> What is expected
As the lines appear below, please set them down exactly, starting at the first and finishing with the one containing "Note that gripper".

> Recorded information
============================================================

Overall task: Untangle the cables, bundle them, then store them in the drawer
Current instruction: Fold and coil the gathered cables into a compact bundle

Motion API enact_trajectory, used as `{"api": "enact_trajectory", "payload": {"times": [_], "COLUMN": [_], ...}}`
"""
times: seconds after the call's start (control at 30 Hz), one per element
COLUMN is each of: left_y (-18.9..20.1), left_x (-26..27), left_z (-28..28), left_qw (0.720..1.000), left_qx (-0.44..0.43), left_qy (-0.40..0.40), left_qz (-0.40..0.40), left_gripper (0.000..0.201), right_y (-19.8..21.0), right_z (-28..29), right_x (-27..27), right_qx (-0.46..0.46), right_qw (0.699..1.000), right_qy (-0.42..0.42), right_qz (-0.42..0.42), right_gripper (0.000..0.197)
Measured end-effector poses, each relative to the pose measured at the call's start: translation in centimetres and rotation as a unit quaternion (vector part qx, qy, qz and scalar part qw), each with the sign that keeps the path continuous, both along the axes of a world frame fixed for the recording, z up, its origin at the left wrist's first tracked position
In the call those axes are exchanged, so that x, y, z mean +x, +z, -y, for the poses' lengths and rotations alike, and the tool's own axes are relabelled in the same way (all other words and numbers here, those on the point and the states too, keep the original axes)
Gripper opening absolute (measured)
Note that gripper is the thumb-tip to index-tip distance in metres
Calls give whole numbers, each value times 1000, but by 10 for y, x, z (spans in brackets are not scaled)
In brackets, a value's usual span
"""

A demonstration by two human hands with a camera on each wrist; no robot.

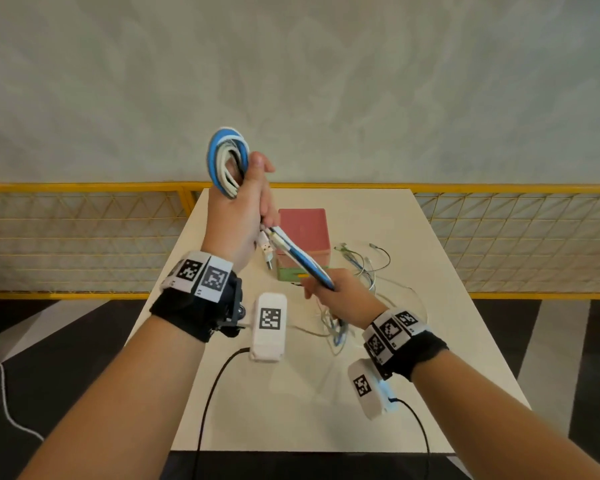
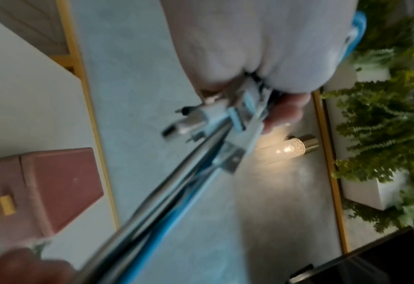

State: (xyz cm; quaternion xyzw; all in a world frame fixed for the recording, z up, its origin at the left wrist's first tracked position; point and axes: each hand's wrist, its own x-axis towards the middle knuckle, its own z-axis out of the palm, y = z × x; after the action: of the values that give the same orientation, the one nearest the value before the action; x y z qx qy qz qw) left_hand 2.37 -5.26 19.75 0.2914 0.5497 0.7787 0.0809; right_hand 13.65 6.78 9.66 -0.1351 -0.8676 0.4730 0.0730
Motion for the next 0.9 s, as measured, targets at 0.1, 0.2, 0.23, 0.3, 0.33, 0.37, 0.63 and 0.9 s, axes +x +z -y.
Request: {"api": "enact_trajectory", "payload": {"times": [0.1,0.2,0.23,0.3,0.33,0.37,0.63,0.9], "left_y": [-9,-14,-15,-18,-21,-24,-39,-37], "left_x": [-9,-3,1,9,13,17,11,2], "left_z": [10,12,11,8,6,4,5,9], "left_qw": [992,961,951,935,930,923,885,935], "left_qx": [-122,-267,-300,-337,-347,-357,-418,-322], "left_qy": [0,2,-2,-33,-63,-92,-162,-137], "left_qz": [-38,-67,-78,-103,-109,-109,-128,-61], "left_gripper": [26,29,32,32,30,27,25,29], "right_y": [10,28,33,42,47,51,64,36], "right_z": [-19,-29,-30,-28,-26,-23,-24,-43], "right_x": [-2,-10,-12,-15,-15,-16,-5,12], "right_qx": [59,78,83,109,125,135,10,8], "right_qw": [997,989,987,983,982,982,997,997], "right_qy": [-51,-112,-119,-113,-105,-93,69,38], "right_qz": [-21,-58,-71,-91,-96,-94,-31,-60], "right_gripper": [13,17,22,31,36,41,65,20]}}
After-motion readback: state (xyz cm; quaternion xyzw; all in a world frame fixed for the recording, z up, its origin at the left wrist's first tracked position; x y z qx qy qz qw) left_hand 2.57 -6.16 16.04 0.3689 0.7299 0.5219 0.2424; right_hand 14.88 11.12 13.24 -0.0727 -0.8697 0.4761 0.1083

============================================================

> Answer section
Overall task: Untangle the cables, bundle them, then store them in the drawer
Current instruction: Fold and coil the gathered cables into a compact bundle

Motion API enact_trajectory, used as `{"api": "enact_trajectory", "payload": {"times": [_], "COLUMN": [_], ...}}`
"""
times: seconds after the call's start (control at 30 Hz), one per element
COLUMN is each of: left_y (-18.9..20.1), left_x (-26..27), left_z (-28..28), left_qw (0.720..1.000), left_qx (-0.44..0.43), left_qy (-0.40..0.40), left_qz (-0.40..0.40), left_gripper (0.000..0.201), right_y (-19.8..21.0), right_z (-28..29), right_x (-27..27), right_qx (-0.46..0.46), right_qw (0.699..1.000), right_qy (-0.42..0.42), right_qz (-0.42..0.42), right_gripper (0.000..0.197)
Measured end-effector poses, each relative to the pose measured at the call's start: translation in centimetres and rotation as a unit quaternion (vector part qx, qy, qz and scalar part qw), each with the sign that keeps the path continuous, both along the axes of a world frame fixed for the recording, z up, its origin at the left wrist's first tracked position
In the call those axes are exchanged, so that x, y, z mean +x, +z, -y, for the poses' lengths and rotations alike, and the tool's own axes are relabelled in the same way (all other words and numbers here, those on the point and the states too, keep the original axes)
Gripper opening absolute (measured)
Note that gripper is the thumb-tip to index-tip distance in metres

There is no more to the output.